At the same time, the output matrix Y can also be obtained:

$Y={\left[\begin{array}{cccc}{y}_{t}& {y}_{t-1}& \cdots & {y}_{t-n}\end{array}\right]}^{T}(5)$

In this paper, the design idea of partial least squares is to extract *ti*, i = 1,2..., from the independent variable X of turbine rotor. The ${u}_{i}$
is extracted from the dependent variable Y and the regression equation is established.

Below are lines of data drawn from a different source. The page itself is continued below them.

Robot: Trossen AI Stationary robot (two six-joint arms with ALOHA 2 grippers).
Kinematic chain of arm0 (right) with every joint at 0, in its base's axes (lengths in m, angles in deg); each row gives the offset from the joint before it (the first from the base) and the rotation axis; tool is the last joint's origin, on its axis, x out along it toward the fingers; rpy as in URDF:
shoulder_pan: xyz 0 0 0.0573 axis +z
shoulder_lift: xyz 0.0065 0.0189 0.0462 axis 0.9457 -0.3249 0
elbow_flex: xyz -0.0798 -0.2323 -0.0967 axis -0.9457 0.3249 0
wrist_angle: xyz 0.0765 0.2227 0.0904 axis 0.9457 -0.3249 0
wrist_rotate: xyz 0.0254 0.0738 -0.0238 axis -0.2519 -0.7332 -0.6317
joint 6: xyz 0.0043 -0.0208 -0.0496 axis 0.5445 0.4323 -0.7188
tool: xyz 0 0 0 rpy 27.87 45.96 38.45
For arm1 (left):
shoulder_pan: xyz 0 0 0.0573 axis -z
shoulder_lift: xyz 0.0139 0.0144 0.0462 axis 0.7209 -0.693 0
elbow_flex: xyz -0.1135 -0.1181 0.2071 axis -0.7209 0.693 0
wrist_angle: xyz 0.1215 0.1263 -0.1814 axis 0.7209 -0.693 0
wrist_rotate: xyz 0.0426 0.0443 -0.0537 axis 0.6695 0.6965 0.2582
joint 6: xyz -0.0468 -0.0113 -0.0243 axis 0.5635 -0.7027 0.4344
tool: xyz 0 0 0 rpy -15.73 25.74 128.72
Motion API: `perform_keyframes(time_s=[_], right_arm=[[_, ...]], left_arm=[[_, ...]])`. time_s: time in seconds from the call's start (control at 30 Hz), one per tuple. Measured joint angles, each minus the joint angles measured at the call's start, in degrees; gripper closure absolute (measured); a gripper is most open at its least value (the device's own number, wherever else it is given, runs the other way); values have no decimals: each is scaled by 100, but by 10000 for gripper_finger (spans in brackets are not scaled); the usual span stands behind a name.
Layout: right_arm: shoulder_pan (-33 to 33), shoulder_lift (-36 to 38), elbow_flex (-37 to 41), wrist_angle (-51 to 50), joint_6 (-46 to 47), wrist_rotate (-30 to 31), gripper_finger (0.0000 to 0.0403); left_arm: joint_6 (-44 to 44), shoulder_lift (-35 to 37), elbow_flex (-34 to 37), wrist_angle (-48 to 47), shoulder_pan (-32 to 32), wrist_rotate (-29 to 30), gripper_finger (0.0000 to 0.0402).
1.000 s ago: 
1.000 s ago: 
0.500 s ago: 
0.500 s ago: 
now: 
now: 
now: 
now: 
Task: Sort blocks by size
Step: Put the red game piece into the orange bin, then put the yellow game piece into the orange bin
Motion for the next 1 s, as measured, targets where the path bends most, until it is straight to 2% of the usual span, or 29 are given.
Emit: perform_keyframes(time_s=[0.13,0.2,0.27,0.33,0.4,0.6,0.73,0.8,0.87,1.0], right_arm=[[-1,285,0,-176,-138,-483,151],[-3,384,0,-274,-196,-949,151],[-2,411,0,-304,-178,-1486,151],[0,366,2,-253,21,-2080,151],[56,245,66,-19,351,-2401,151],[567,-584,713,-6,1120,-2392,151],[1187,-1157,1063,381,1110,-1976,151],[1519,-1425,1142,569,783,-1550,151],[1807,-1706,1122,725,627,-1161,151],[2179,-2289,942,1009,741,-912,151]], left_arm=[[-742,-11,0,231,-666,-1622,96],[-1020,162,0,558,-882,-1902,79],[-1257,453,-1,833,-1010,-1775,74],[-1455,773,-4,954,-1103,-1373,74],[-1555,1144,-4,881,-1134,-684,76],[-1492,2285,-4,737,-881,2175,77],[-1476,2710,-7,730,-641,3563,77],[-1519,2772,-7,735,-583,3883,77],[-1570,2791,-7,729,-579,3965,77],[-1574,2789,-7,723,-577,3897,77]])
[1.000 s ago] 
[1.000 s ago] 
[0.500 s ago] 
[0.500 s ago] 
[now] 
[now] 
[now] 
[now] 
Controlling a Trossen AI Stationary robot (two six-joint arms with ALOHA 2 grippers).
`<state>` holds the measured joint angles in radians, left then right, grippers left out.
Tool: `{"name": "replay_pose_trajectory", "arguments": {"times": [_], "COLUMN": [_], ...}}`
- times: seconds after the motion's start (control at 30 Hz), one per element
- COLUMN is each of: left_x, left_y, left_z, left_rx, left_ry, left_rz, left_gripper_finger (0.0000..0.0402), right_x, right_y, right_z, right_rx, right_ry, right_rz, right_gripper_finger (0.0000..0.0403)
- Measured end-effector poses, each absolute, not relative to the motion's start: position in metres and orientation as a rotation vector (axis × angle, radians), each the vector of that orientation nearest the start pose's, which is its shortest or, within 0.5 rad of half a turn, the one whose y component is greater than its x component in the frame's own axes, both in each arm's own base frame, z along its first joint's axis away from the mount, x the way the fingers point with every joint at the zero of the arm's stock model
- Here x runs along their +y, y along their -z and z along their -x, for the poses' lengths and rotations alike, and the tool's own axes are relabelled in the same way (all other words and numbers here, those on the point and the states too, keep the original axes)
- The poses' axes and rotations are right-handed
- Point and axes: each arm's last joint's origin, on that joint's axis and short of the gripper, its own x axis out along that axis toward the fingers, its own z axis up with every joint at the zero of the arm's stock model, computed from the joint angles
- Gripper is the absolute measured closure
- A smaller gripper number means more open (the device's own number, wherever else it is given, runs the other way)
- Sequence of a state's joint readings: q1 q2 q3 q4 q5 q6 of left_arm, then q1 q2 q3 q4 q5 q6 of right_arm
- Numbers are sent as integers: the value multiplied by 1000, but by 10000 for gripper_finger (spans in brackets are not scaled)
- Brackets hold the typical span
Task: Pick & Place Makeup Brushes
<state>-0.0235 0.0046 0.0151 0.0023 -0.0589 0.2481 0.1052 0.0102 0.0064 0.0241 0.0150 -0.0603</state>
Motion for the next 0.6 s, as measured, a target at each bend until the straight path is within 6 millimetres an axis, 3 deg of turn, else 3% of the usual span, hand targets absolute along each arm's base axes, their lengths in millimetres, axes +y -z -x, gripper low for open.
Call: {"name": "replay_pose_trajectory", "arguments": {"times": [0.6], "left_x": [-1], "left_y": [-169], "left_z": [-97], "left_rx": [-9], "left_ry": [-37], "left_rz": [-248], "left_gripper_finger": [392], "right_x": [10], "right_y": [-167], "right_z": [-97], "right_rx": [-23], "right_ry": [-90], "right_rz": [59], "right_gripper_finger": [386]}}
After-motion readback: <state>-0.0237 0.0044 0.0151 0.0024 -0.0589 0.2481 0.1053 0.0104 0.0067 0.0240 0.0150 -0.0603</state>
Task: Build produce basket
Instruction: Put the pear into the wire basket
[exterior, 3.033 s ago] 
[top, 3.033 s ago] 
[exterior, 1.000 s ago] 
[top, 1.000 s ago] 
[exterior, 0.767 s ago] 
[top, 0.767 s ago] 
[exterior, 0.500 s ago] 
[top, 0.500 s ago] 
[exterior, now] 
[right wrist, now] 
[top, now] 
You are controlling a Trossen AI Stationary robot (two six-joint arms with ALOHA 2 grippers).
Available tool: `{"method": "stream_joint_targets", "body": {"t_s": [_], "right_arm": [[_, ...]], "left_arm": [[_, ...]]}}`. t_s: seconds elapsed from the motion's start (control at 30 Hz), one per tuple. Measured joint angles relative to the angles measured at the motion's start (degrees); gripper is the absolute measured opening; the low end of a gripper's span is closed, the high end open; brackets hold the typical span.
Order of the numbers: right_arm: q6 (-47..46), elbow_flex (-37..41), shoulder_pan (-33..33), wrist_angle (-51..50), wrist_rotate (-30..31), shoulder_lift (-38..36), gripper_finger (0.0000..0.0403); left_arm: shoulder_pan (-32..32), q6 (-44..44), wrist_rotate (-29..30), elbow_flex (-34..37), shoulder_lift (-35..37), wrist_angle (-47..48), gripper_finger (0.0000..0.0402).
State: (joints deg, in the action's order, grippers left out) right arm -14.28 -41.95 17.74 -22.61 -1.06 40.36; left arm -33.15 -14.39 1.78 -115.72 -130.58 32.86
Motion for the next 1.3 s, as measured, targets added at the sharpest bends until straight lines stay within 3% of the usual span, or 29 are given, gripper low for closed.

Firstly, the process variable matrix *X* and *Y* of the steam turbine rotor are processed. In this paper, the mean value and proportion are taken. The *X* matrix can be decomposed into the product of the score vector *H* and the load vector *I*, plus the form of the residual matrix *F*, the *Y* matrix can be decomposed into the product of the score vector *K *and the load vector *R*, plus the form of the residual matrix *E*:

$X={\displaystyle \sum _{j=1}^{a}{t}_{j}}{p}_{j}{}^{T}+{F}_{a+1}=H{I}^{T}+{F}_{a+1}(6)$

$Y={\displaystyle \sum _{j=1}^{a}{u}_{j}}{q}_{j}{}^{T}+{E}_{a+1}=K{R}^{T}+{E}_{a+1}(7)$

where H,$\subseteq $ ${R}^{n*a}$ I $\subseteq $ ${R}^{m*a}$ , K$\subseteq $ ${R}^{N*a}$ , R$\subseteq $ ${R}^{\text{p}*a}$ , F$\subseteq $ ${R}^{\text{n}*\text{m}}$ , E$\subseteq $ ${R}^{\text{n}*\text{p}}$ , a is the number of main elements. ${t}_{j},{p}_{j},{u}_{j},{q}_{j}$ is the partition vector of the j-th column of matrix H, I, K, R.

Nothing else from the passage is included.